For more information and media requests:
Jani Savolainen, Senior Communications Coordinator, jani.savolainen@caneurope.org, +358 5046678331
Notes to the editors:
- The previous European countries which already exited the Energy Charter Treaty, in addition to the European Union itself, which left in 2024: Denmark, France, Germany, Italy, Lithuania, Luxembourg, the Netherlands, Poland, Portugal, Slovenia, Spain and the UK. Norway and Serbia never fully joined the Treaty. In 2026, Bulgaria, Iceland, Ireland, Moldova, Romania and Sweden have either exited the Treaty or launched the process to do so. The EU countries remaining in the treaty are: Austria, Belgium, Croatia, Cyprus, Czechia, Estonia, Finland, Greece, Hungary, Latvia, Malta, Slovakia.
- Some case examples:
- In 2024, Exxon Mobil launched an ISDS case under the ECT against the Dutch government as part of a set of arbitration cases demanding billions for its decision to phase out gas exploration in Groningen, the Netherlands.
- In 2022, the British oil company Rockhopper was awarded €190 million plus interest under the Energy Charter Treaty after Italy banned offshore drilling, following a decade of struggle by Italian coastal communities who denounced the danger of coastal drilling.
- Fossil fuel company Klesch Group Holdings Limited is suing the EU, Germany and Denmark for at least €175 million over windfall taxes under the Energy Charter Treaty.
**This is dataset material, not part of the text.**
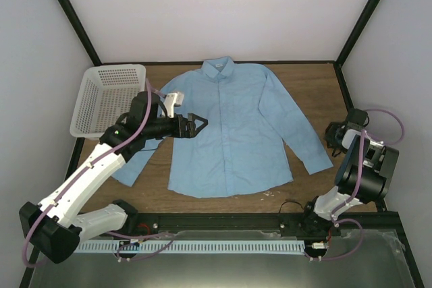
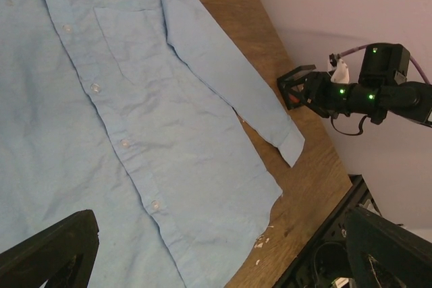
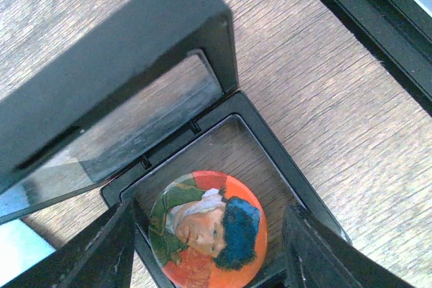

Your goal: Pin the brooch onto the clothing

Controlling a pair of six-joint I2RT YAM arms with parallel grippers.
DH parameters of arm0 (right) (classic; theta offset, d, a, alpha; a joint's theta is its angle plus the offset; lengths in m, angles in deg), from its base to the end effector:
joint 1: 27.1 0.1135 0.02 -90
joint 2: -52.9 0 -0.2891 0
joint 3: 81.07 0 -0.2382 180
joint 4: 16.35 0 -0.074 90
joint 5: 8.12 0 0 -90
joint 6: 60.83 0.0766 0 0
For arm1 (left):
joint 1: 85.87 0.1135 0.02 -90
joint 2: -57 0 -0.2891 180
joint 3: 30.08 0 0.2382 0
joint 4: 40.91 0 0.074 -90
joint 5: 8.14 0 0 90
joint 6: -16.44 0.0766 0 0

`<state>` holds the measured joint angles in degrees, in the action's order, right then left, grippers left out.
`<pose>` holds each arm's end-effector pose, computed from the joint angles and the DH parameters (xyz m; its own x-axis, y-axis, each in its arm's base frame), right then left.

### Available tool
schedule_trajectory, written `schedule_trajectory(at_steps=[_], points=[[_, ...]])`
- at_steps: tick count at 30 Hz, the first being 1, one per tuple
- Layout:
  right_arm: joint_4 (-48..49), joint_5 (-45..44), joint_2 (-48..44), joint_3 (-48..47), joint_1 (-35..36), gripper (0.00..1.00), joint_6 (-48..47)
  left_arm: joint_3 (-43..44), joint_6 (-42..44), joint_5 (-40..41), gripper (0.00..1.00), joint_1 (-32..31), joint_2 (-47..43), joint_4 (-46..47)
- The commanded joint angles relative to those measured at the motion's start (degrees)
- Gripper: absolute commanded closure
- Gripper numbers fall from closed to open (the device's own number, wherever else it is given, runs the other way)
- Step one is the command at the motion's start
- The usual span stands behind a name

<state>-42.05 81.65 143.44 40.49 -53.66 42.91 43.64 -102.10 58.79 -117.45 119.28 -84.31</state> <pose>0.2725 -0.1365 0.1486 -0.6286 0.5798 -0.5184 0.6160 0.7781 0.1233 0.1901 -0.1521 0.3402 -0.7617 -0.0478 -0.6462 0.4566 0.6680 -0.5876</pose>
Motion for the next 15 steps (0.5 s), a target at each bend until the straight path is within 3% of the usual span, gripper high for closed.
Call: schedule_trajectory(at_steps=[1, 9, 15], points=[[-0.6, -1.0, 0.2, -1.6, -0.8, 0.45, -0.4, -0.4, 0.0, -1.2, 0.0, -0.2, 0.1, 1.1], [-1.2, -2.0, -0.4, -0.7, -0.7, 0.41, -0.6, -0.6, 0.3, -1.8, 0.0, -0.2, 1.1, 1.6], [-1.6, -2.8, -0.3, -1.0, -0.4, 0.48, -0.7, -1.5, 0.5, -1.8, 0.0, -0.2, 0.8, 1.8]])
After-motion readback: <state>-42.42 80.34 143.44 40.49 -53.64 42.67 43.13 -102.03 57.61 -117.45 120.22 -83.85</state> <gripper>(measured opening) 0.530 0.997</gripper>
The lawsuit by the oil company emerged amidst Europe’s broader efforts to transition towards sustainable energy and overcome the economic impact of high energy prices.
- A new piece of research published in April revealed the extent of European countries involved in ISDS, finding high levels of concentration among a number of European countries, specifically the UK, Netherlands, Germany, France, Spain and Switzerland.